Leleup's Anyphops Flat Spider
- Conservation status: Least Concern (SANBI Red List)

Scientific classification
- Kingdom: Animalia
- Phylum: Arthropoda
- Subphylum: Chelicerata
- Class: Arachnida
- Order: Araneae
- Infraorder: Araneomorphae
- Family: Selenopidae
- Genus: Anyphops
- Species: A. leleupi
- Binomial name: Anyphops leleupi Benoit, 1972

= Anyphops leleupi =

- Authority: Benoit, 1972
- Conservation status: LC

Species of spider

Anyphops leleupi is a species of spider in the family Selenopidae. It is endemic to South Africa and is commonly known as Leleup's Anyphops flat spider.

==Distribution==
Anyphops leleupi occurs in two South African provinces: Limpopo and Mpumalanga. Notable localities include Mariepskop, Lekgalameetse Nature Reserve, Wolkberg Wilderness Area, and Blouberg Nature Reserve.

==Habitat and ecology==
The species inhabits the Savanna biome at altitudes ranging from 762 to 1407 m above sea level.
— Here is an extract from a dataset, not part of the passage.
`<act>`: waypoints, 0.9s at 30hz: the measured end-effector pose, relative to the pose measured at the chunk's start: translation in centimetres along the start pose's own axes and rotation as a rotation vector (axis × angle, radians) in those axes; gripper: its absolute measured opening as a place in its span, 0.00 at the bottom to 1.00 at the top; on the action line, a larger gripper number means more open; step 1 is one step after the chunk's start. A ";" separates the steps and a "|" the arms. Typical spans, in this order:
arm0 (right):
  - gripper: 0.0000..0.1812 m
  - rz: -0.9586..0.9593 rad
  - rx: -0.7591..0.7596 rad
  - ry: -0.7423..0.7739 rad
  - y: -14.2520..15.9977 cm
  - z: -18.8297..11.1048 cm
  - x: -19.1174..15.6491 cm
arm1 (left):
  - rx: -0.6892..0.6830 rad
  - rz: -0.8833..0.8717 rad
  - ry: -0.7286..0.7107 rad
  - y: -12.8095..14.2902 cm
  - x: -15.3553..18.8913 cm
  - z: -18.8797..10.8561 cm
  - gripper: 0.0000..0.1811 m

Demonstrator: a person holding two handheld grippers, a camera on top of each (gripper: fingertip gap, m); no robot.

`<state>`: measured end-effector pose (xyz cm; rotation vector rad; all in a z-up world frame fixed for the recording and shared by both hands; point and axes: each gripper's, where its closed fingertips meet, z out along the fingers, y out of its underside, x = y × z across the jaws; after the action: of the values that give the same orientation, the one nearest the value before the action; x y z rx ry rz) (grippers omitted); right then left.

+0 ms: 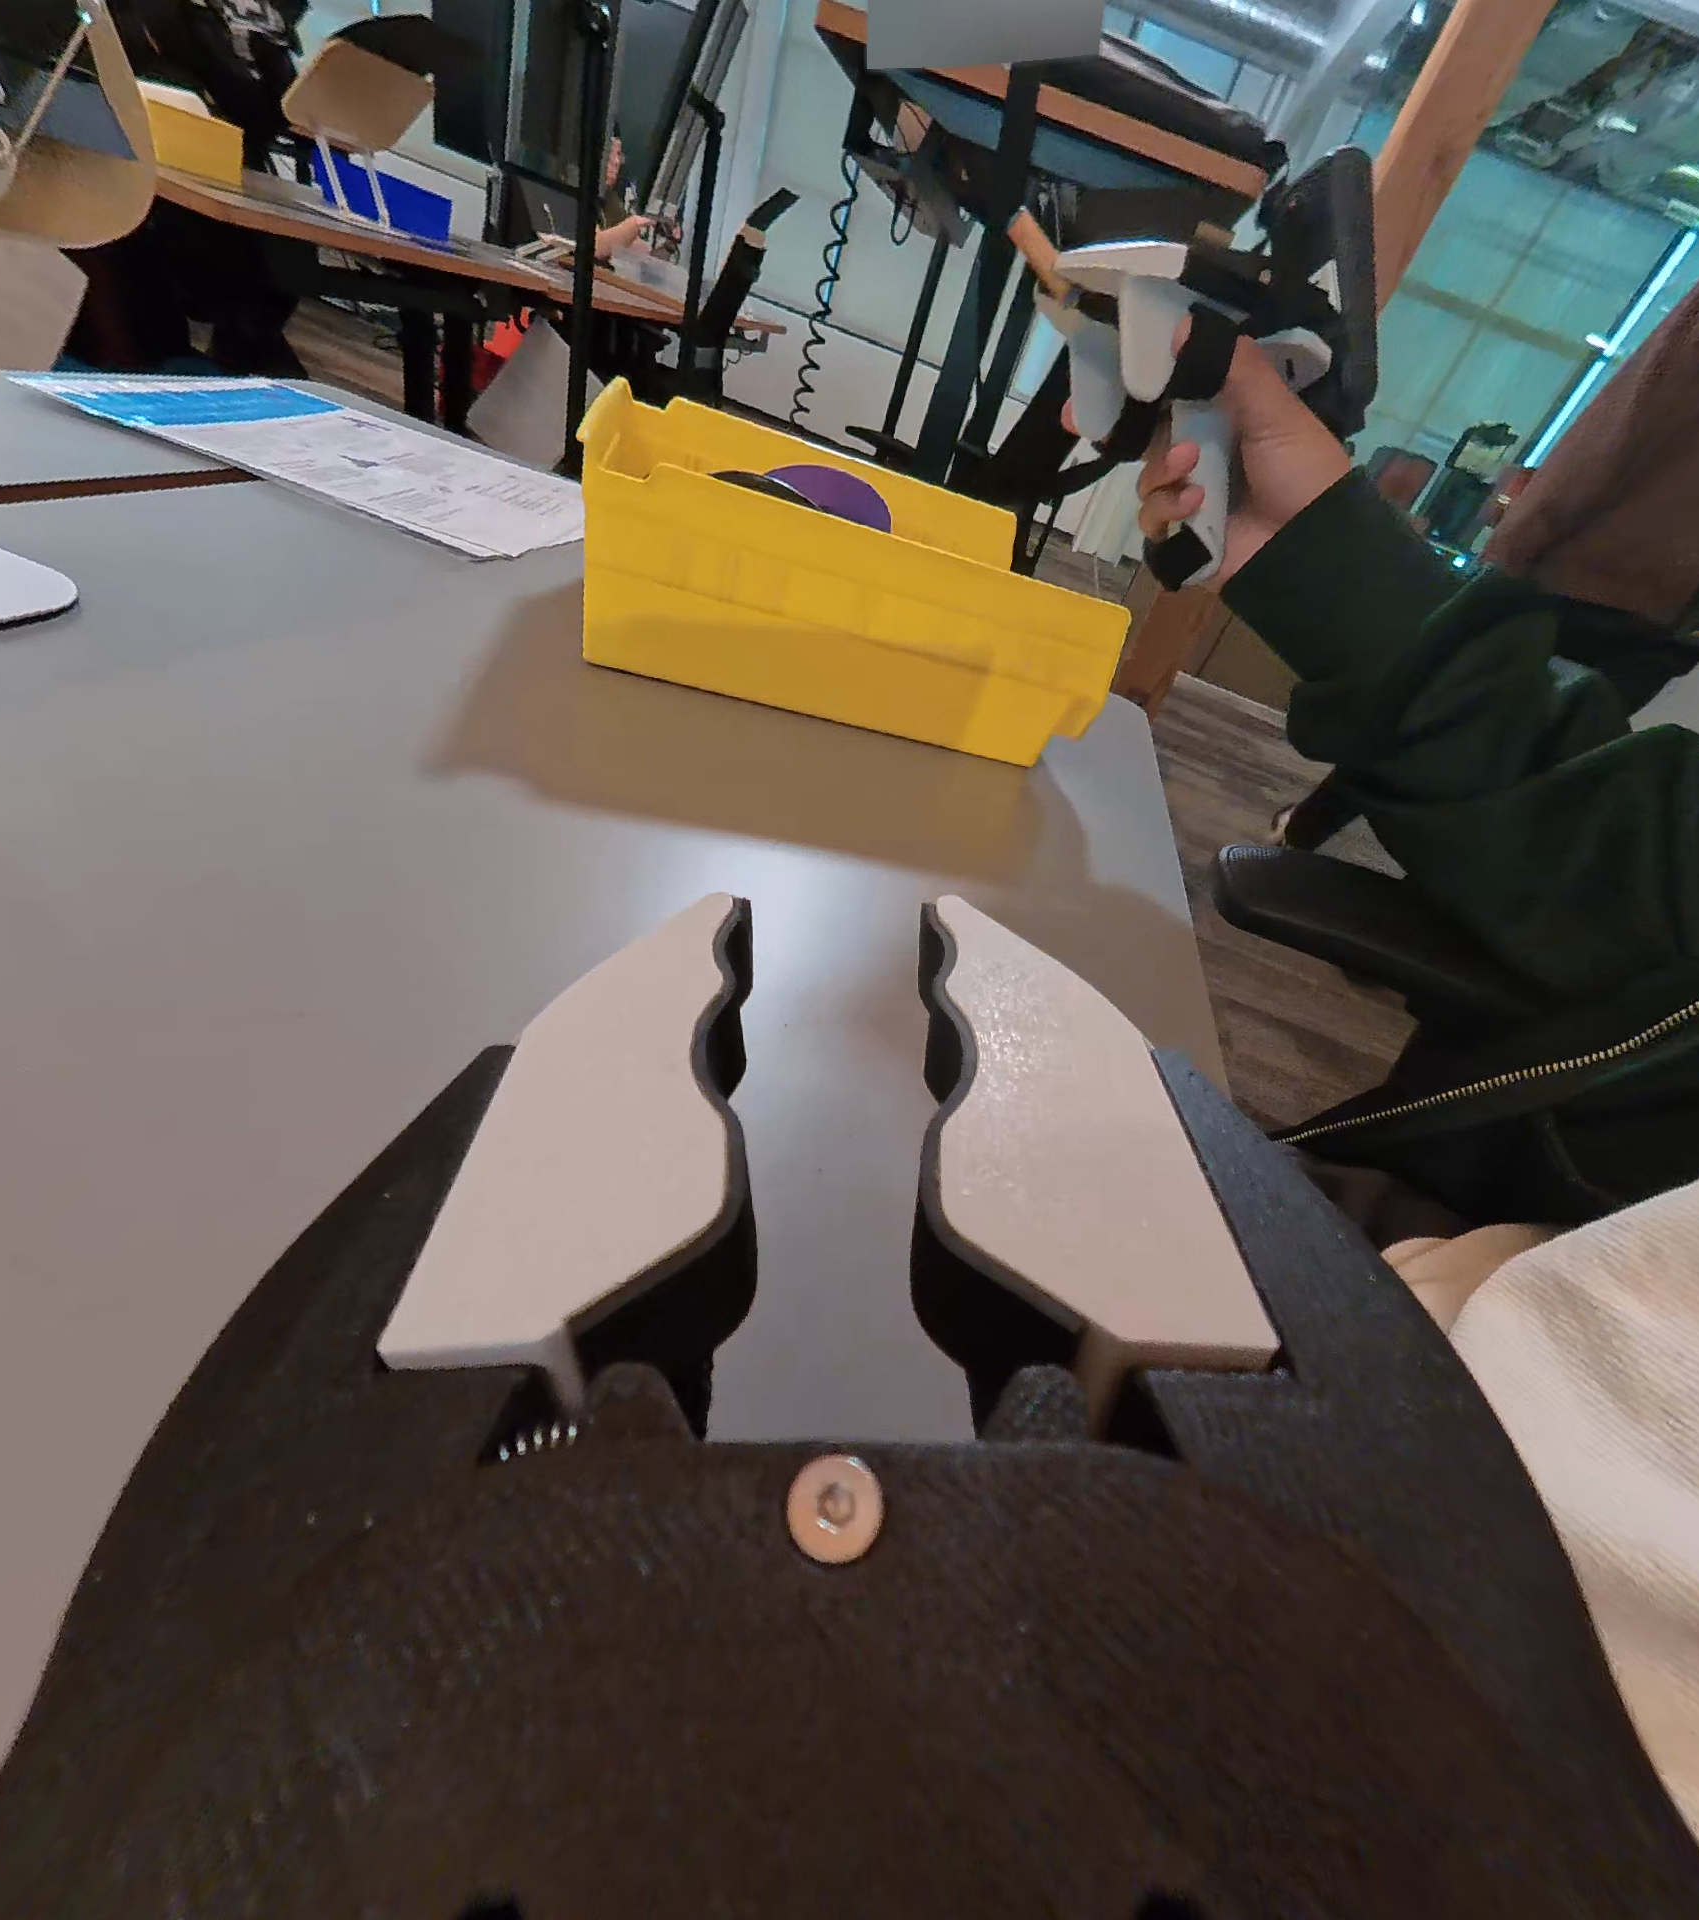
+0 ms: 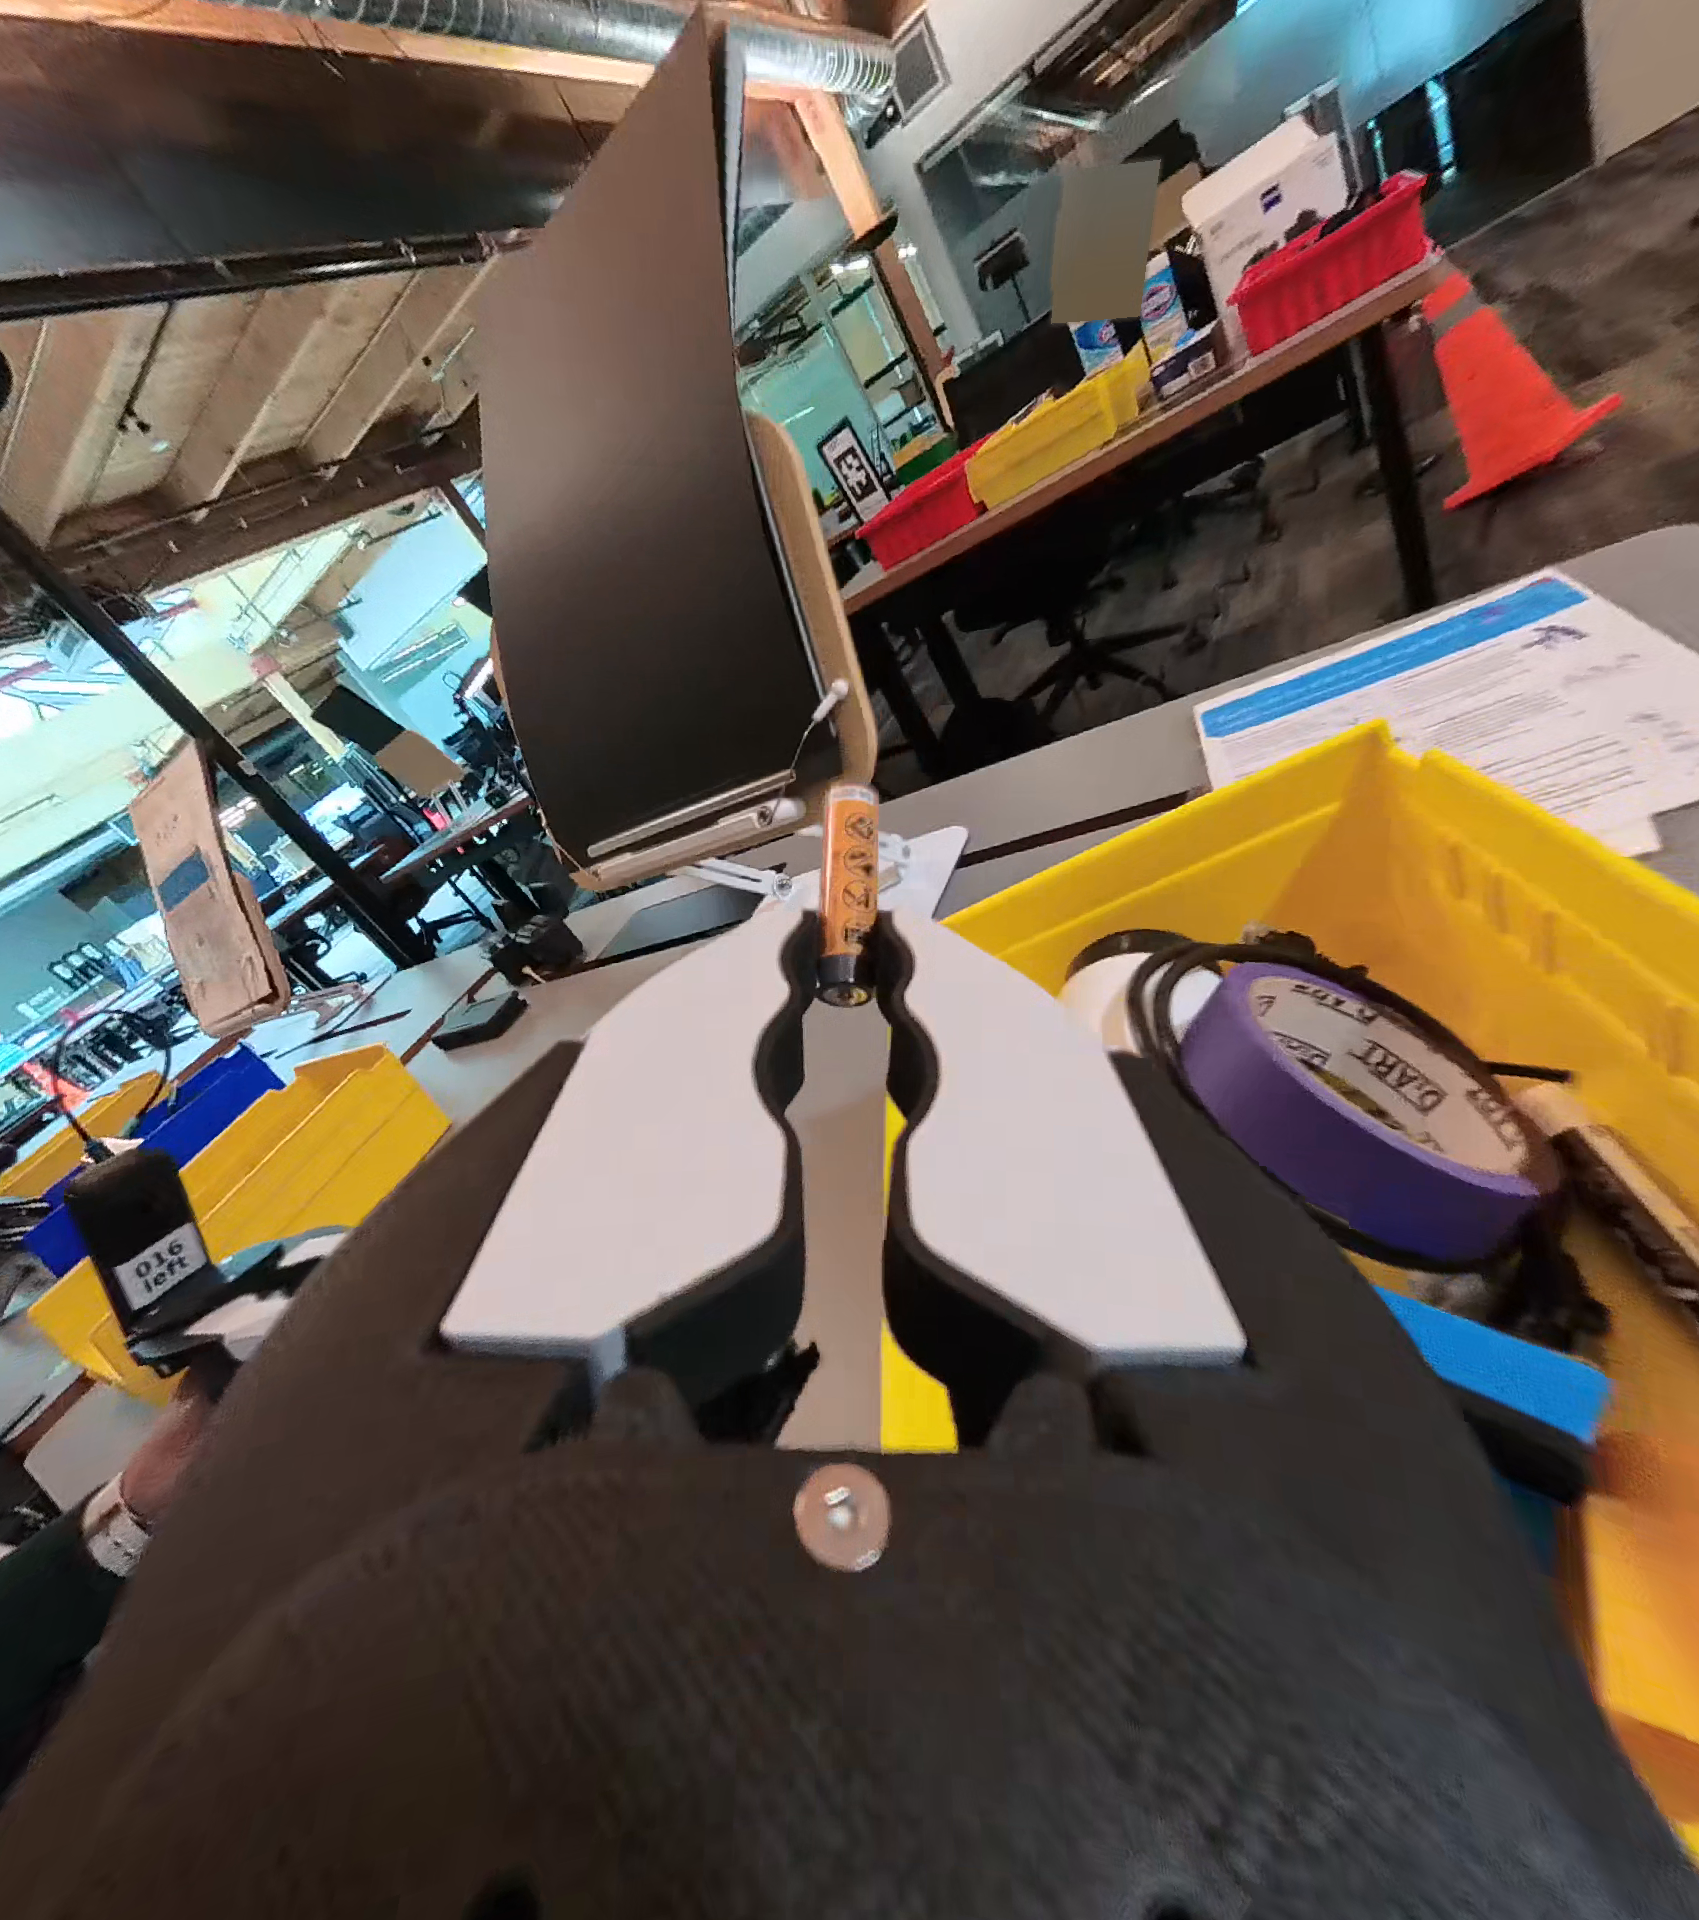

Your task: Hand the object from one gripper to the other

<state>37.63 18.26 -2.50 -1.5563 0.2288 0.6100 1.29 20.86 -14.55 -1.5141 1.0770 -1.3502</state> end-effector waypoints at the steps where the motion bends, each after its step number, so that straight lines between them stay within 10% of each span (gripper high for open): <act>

These are free-living cryptozoic nocturnal spiders that have been sampled from tree bark.

==Description==

Known only from the female. The anterior tibiae have 6 pairs of inferior spines. Total length is 9.5 mm.

==Conservation==
Anyphops leleupi is listed as Least Concern due to its wide geographical range. The species is protected in multiple reserves including Lekgalameetse Nature Reserve, Lhuvhondo Nature Reserve, Blouberg Nature Reserve, and Hanglip Forest Reserve.

==Taxonomy==
The species was described by Benoit in 1972 from Mariepskop in Mpumalanga.